People post personal, even intimate, details and photographs of their own lives – and, more seriously, the lives of others – on the internet, without considering that the "www" at the beginning of every internet address stands for " World Wide Web".

Just as technological changes at the beginning of the last century led to the extension of the concept of privacy to include actions by corporations as well as governments, these new developments mean that the law is now challenged by the very real possibility that a single action by an individual acting entirely as a private citizen can grossly breach the privacy of another.

The ALRC report For Your Information suggests the introduction of a statutory cause of action for a serious breach of privacy as a possible solution. If you’ve been reading the newspapers lately, you might be under the impression the government has already decided to accept the recommendation!  In fact, like the rest of the government response to the three-volume, 74 Chapter, 4.8 kilogram ALRC report, this recommendation will be dealt with in a considered manner, in line with the "two stage" approach I outlined when launching the report.

No matter how often we might think that technology is limiting privacy in ways our parents could never have imagined, it is important to remember that there is nothing inevitable or inexorable about any of these changes.

The challenge for government is not to simply concentrate on the technical issues, or on the problems we perceive in isolation, but to develop policies that reflect our concept of privacy, our ideas of the way privacy interacts with other human rights and social imperatives, which are, as the ALRC phrased it, both technology aware and technology neutral.

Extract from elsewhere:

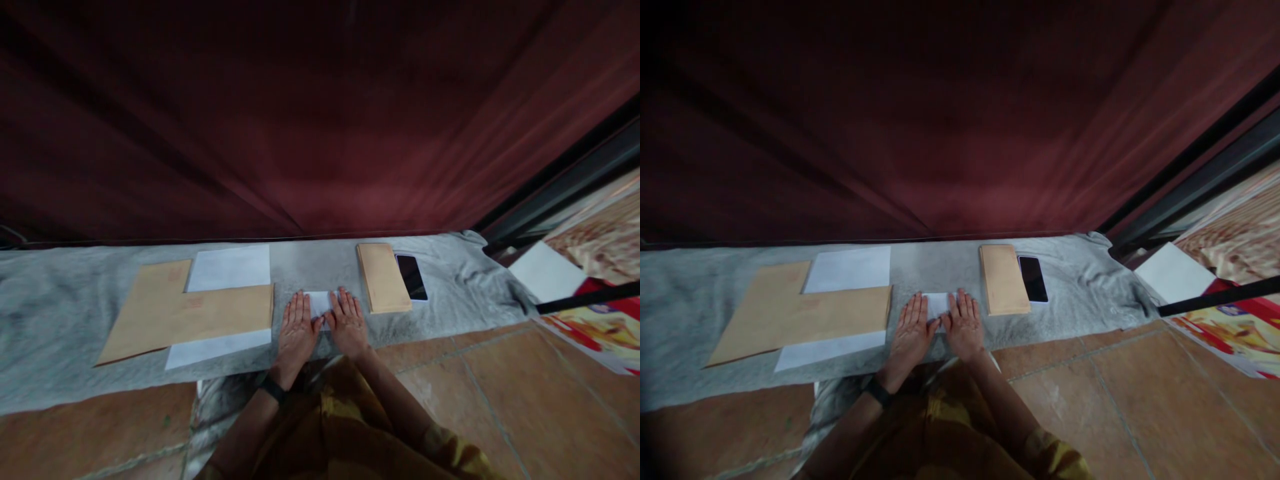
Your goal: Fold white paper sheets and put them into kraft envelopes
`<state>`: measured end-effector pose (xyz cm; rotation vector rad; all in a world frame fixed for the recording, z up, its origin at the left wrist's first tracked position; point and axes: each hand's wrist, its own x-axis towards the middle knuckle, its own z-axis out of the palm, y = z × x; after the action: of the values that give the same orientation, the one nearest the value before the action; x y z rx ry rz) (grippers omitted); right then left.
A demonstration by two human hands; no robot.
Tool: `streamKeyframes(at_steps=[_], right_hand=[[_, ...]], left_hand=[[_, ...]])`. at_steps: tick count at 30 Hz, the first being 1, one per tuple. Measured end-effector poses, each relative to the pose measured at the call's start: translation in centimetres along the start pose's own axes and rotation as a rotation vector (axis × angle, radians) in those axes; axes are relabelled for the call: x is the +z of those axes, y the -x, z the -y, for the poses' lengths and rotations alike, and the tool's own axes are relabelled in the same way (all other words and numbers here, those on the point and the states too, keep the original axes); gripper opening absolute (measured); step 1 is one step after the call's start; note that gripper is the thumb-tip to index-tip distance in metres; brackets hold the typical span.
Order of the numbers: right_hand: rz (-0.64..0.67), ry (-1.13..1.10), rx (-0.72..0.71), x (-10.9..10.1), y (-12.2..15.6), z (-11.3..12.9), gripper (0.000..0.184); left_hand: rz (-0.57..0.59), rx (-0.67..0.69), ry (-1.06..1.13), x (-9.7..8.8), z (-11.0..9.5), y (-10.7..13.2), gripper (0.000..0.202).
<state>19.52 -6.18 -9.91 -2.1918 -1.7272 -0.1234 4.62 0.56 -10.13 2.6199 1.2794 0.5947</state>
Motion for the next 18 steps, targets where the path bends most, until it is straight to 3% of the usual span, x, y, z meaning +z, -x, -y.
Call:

How we use, and limit our use, of technology, to both protect and limit privacy, is a choice – or a series of choices.

The response to privacy concerns is often a dismissive "if you have nothing to hide, you have nothing to fear". There are two problems with this glib answer.

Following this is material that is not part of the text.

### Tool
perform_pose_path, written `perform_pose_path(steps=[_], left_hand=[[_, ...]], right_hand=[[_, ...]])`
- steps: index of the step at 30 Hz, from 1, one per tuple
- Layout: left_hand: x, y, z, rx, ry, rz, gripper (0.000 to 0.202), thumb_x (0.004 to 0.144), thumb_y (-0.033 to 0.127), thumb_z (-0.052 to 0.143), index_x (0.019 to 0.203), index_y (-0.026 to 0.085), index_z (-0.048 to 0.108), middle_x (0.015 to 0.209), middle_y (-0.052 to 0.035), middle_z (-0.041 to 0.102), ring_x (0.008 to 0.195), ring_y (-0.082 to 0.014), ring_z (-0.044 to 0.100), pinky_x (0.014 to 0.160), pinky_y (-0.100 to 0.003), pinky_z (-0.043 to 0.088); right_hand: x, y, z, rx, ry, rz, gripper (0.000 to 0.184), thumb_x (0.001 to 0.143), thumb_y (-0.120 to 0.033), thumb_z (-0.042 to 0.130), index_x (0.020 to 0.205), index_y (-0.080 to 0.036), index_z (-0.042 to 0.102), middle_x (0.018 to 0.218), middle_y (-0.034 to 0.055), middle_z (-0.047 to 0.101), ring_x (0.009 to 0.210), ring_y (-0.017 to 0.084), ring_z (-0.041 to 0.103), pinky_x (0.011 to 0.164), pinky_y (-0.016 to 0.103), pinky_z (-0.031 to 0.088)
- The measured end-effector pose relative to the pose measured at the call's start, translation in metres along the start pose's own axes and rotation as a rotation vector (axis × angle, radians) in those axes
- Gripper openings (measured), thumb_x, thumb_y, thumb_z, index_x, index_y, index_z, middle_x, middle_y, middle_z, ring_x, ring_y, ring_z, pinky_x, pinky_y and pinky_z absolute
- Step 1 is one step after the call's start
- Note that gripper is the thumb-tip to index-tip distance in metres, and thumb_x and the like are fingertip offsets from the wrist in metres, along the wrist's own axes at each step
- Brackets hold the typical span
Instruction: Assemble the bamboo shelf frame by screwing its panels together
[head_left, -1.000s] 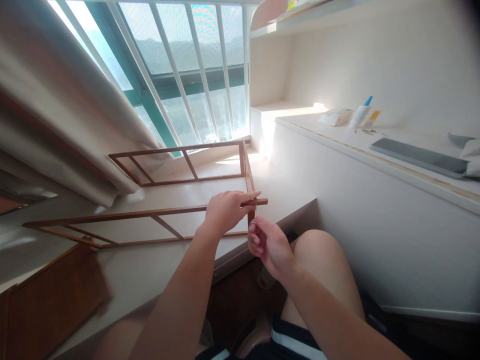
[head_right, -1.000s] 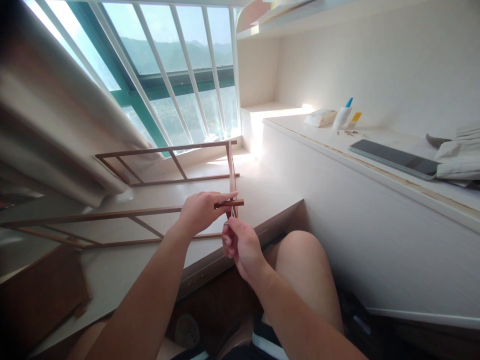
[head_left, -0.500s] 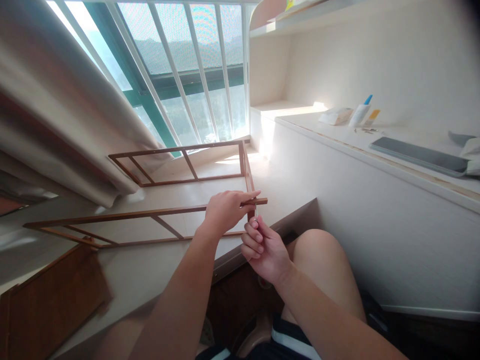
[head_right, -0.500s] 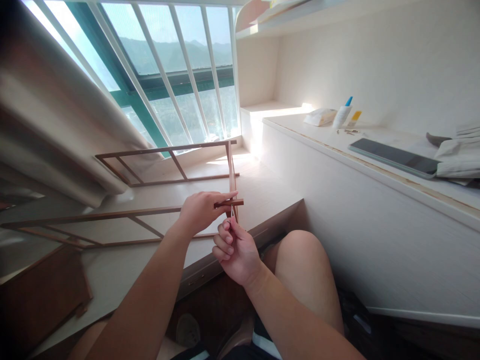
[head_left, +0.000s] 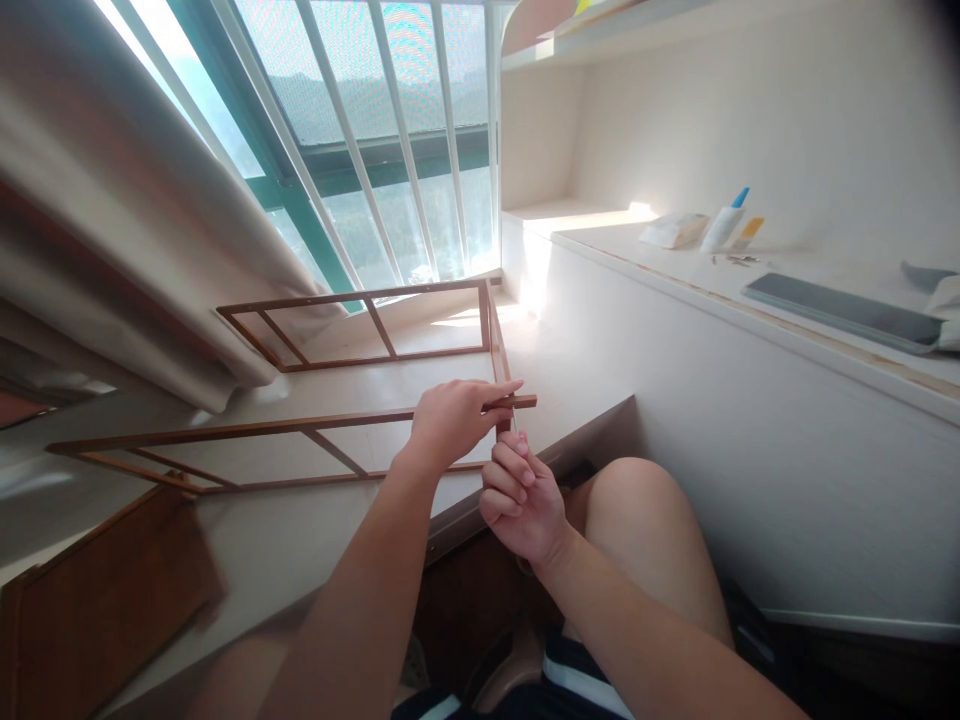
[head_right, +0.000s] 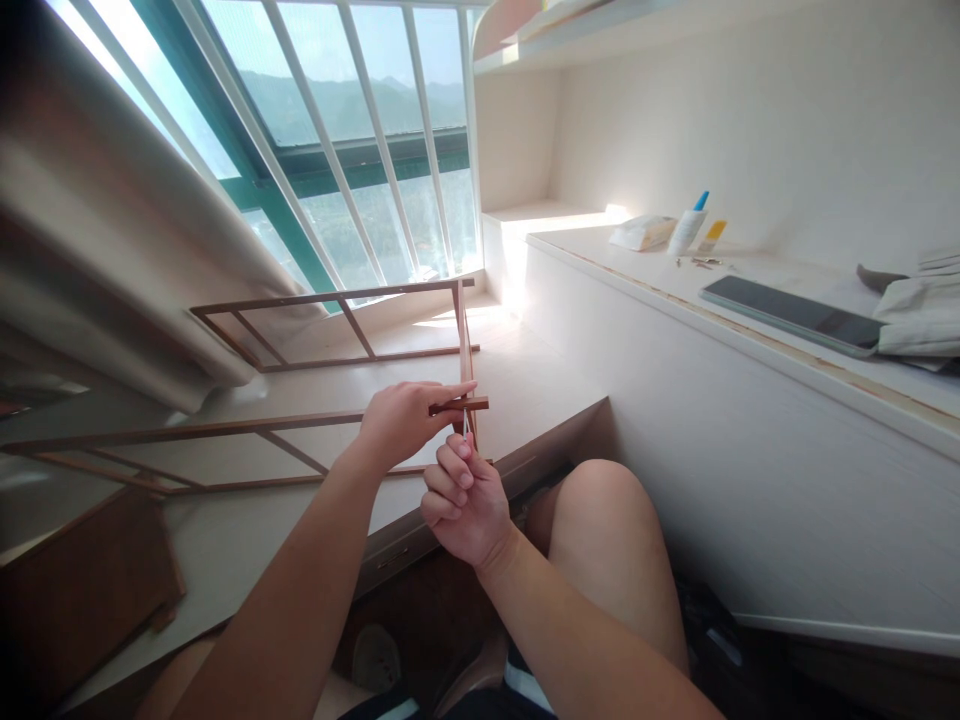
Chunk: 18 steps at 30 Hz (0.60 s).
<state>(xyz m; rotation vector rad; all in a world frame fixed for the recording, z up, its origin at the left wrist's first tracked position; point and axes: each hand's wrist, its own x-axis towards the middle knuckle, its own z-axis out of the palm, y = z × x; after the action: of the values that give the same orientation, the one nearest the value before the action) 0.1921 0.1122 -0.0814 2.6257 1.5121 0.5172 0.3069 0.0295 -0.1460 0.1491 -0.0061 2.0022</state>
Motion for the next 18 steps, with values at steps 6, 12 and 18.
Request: perform_pose_path(steps=[6,12,18], left_hand=[[0.0,0.0,0.0,-0.001,0.001,-0.007,0.037,0.087,0.043,0.059,0.122,0.056,0.056,0.099,0.0107,0.073,0.084,-0.0169,0.066,0.063,-0.027,0.037],[-0.001,0.004,-0.004,0.008,-0.019,-0.027,0.038,0.088,0.042,0.058,0.124,0.053,0.056,0.102,0.0081,0.074,0.085,-0.0182,0.066,0.063,-0.027,0.038],[-0.001,0.007,-0.006,0.013,-0.03,-0.05,0.038,0.087,0.042,0.059,0.123,0.052,0.058,0.096,0.0062,0.074,0.082,-0.018,0.066,0.063,-0.026,0.04]], right_hand=[[0.002,-0.012,-0.008,-0.455,0.052,0.075,0.029,0.096,-0.044,0.048,0.078,-0.021,0.046,0.054,-0.0076,0.035,0.043,0.008,0.022,0.039,0.017,0.02],[-0.006,-0.03,-0.005,-1.212,0.264,-0.318,0.038,0.091,-0.053,0.053,0.072,-0.021,0.047,0.054,-0.0067,0.038,0.046,0.008,0.028,0.045,0.023,0.022],[-0.01,-0.04,0.016,-2.149,0.315,-0.55,0.038,0.089,-0.045,0.058,0.063,-0.02,0.048,0.056,-0.0042,0.042,0.054,0.011,0.036,0.056,0.026,0.028]])
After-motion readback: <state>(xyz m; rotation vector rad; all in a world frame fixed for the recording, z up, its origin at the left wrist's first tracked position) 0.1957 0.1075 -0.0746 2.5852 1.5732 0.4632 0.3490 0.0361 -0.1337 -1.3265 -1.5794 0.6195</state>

The first is, as Solzhenitsyn wrote in Cancer Ward:

"Something negative or suspicious can always be noted down against any man alive. Everyone is guilty of something or has something to conceal."

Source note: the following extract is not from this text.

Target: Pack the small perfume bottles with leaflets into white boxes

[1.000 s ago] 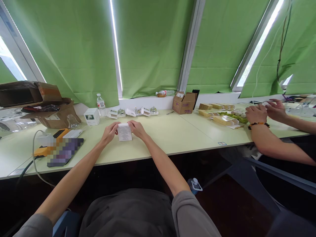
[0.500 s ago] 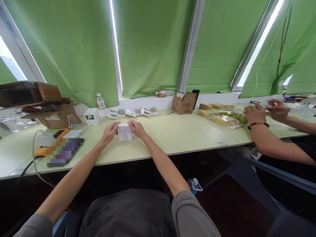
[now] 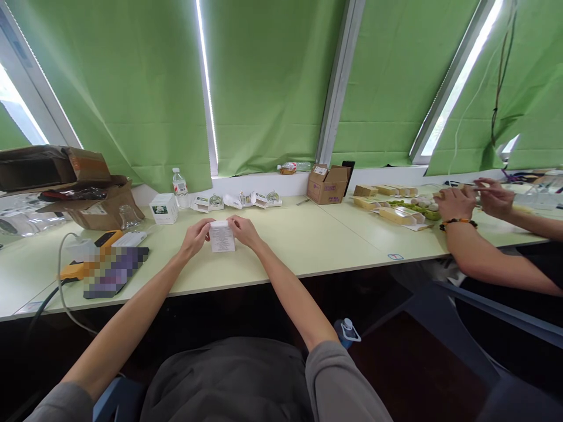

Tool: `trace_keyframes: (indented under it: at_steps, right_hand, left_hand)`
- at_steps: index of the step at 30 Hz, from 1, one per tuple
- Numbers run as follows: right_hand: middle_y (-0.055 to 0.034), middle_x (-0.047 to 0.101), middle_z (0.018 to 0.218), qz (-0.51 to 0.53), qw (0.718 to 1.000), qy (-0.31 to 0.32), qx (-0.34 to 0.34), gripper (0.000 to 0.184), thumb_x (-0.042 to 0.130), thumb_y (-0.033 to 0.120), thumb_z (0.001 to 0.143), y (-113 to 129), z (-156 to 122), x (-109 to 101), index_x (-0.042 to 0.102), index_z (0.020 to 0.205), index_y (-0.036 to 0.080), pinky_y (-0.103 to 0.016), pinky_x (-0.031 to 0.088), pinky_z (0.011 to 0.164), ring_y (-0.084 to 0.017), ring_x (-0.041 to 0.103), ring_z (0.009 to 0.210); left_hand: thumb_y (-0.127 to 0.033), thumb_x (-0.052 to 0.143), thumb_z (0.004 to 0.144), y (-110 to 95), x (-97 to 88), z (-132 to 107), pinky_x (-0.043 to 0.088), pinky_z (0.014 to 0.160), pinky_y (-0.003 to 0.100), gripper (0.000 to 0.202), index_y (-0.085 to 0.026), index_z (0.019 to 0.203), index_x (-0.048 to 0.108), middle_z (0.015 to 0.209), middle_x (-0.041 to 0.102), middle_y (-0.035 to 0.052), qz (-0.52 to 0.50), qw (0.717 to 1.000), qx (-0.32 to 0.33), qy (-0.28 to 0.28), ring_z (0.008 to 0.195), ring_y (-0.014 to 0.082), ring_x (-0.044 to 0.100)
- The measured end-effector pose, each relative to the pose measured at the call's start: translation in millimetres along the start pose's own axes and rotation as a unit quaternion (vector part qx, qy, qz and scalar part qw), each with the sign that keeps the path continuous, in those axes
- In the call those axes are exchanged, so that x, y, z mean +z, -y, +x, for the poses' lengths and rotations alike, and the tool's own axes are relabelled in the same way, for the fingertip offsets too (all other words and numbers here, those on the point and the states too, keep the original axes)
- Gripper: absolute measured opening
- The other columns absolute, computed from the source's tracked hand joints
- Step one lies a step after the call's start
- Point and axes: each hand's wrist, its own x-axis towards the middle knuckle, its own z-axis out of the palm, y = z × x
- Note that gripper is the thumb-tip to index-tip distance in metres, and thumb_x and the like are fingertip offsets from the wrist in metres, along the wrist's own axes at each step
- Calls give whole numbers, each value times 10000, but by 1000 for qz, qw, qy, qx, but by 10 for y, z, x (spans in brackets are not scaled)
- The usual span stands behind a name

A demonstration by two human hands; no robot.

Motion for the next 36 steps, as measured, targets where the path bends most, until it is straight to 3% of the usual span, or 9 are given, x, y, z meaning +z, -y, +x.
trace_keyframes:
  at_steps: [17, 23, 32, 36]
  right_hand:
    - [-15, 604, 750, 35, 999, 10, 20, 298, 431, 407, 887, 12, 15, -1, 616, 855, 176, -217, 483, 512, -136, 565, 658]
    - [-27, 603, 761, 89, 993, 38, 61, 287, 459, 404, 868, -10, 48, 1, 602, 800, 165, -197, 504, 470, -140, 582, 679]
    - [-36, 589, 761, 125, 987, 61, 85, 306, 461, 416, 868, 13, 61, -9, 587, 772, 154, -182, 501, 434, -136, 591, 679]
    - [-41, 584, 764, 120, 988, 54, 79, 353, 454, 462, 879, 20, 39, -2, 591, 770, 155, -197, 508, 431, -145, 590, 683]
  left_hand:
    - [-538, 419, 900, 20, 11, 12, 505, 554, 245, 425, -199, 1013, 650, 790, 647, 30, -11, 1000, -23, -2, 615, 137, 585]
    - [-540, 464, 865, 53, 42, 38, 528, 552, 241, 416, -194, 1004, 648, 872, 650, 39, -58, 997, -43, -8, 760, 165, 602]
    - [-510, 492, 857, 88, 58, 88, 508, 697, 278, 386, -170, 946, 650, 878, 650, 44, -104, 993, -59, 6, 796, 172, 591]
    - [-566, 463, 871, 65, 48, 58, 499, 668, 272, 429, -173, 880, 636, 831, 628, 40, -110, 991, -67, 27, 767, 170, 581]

The second is that, even if Solzhenitsyn was wrong, privacy is not synonymous with secrecy.

The right – and need – of people for privacy is not predicated on "having something to hide". Our ability to define ourselves as separate from others – to conceive of an autonomous self, an "I" who is part of but not defined by "us" – depends on privacy. Our democracy, a society of individuals governed by the aggregate of our choices, depends on the existence of the privacy necessary to the formation of the individual self.

The right to privacy sits at an important juncture between different kinds of social needs, between autonomy and the democratic will, between individualism and the collective good, between public interest in accountability and the social need for boundaries. So while privacy is about the protection and security of personal information, it is also about much more.

Ladies and gentlemen, privacy may be indispensable, but it is also both nebulous and fragile. Just as Bentham’s Panopticon depended on inmates’ belief that they might at any time be under surveillance, our sense of privacy depends very much on our confidence in its existence.

That is why Privacy Awareness Week and the Australian Privacy Awards are important parts, not only of the protection of privacy in Australia, but the broader functioning of our society and economy. The work done by the organisations, business and agencies recognised tonight makes it possible for Australians to have faith that, when they hand over their personal information and agree to its use, it will be safely and appropriately handled – and their privacy will be respected.

As Minister, I am very aware that the Government’s approach to privacy will determine the confidence Australians have in their interactions with government and business, the quality of government program delivery and policy outcomes, and the growth and strength of the Australian data economy.

And I believe we will safeguard that essential and fragile confidence.